▶ [Required work] Look through the listing below, and wherever a line has the string "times", copy it.

▶ [Dataset records]
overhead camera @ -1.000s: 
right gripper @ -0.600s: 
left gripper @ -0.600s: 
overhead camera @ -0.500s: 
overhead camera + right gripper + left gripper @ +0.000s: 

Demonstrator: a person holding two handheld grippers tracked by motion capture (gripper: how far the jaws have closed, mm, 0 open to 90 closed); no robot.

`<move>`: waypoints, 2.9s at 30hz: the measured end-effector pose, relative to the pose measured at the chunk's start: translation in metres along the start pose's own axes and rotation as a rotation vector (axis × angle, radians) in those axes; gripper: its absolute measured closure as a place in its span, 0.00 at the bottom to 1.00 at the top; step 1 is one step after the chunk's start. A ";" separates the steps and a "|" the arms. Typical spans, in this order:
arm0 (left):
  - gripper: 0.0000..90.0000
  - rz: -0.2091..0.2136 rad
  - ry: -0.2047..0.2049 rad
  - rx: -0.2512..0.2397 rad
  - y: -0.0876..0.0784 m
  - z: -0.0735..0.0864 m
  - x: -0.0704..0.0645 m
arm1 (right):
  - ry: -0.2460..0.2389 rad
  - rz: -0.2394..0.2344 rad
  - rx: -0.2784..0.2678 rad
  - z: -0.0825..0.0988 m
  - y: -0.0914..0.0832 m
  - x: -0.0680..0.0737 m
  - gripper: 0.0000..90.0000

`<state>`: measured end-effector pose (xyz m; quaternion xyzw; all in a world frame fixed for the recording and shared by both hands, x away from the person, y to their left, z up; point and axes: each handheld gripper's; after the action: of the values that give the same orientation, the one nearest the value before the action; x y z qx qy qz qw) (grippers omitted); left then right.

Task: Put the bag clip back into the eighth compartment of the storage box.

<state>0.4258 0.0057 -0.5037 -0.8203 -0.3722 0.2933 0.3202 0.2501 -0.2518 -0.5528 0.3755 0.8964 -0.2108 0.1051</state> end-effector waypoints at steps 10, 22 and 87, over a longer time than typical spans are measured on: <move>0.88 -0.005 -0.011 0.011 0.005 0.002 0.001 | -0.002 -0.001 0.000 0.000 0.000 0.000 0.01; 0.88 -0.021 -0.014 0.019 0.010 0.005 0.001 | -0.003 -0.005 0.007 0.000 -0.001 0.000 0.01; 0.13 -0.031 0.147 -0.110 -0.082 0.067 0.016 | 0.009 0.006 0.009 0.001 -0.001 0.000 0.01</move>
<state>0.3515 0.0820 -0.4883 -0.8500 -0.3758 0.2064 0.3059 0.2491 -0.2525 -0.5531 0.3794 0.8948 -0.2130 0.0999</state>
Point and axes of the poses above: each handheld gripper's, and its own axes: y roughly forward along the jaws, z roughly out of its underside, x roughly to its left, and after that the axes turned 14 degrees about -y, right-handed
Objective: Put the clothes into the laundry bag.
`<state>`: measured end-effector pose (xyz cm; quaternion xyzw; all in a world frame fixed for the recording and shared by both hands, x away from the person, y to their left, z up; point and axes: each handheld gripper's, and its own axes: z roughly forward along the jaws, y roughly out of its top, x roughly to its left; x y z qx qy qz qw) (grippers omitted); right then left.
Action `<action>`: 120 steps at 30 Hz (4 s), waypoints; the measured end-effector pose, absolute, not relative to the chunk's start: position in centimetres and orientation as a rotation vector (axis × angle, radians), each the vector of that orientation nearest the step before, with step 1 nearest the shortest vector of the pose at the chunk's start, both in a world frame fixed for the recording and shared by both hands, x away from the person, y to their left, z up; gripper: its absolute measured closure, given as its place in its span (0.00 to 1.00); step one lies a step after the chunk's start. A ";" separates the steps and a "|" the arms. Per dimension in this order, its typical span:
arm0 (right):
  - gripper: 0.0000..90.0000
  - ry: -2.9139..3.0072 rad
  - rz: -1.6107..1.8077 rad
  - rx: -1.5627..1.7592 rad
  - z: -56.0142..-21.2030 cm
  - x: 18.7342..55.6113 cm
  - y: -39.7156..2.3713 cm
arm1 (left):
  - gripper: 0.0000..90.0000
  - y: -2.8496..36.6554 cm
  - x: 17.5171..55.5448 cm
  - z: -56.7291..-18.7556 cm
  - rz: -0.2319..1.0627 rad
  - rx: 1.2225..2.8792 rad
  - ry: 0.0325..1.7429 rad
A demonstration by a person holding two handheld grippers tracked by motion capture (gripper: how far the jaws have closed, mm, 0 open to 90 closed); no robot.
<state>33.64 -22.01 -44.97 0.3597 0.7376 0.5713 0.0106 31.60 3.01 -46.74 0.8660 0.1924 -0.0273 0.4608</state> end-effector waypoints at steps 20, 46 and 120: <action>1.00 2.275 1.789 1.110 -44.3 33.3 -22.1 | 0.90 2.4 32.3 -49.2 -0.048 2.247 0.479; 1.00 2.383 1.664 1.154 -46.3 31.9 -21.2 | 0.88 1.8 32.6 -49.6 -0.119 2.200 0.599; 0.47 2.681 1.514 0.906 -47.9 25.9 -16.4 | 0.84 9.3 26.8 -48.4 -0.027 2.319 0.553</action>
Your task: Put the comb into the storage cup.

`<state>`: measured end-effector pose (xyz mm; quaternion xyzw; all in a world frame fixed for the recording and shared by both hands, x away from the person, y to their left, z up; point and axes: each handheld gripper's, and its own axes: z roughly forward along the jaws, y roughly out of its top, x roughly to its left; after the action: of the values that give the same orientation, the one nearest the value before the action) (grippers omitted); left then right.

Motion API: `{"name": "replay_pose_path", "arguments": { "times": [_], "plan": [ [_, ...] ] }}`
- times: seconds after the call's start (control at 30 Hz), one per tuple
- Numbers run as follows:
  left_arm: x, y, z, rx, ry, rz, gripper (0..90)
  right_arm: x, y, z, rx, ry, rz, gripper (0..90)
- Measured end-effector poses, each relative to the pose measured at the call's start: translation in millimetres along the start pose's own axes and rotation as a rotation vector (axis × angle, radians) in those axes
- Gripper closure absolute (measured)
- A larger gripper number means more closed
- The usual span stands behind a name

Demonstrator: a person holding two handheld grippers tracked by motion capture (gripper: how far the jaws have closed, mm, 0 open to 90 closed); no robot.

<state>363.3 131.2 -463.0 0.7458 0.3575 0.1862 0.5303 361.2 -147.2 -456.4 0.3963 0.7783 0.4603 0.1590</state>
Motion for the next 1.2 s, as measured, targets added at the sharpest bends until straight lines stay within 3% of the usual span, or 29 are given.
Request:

▶ [Written answer]
Motion API: `{"name": "replay_pose_path", "arguments": { "times": [_], "plan": [ [_, ...] ] }}`
- times: seconds after the call's start (control at 30 Hz), one per tuple

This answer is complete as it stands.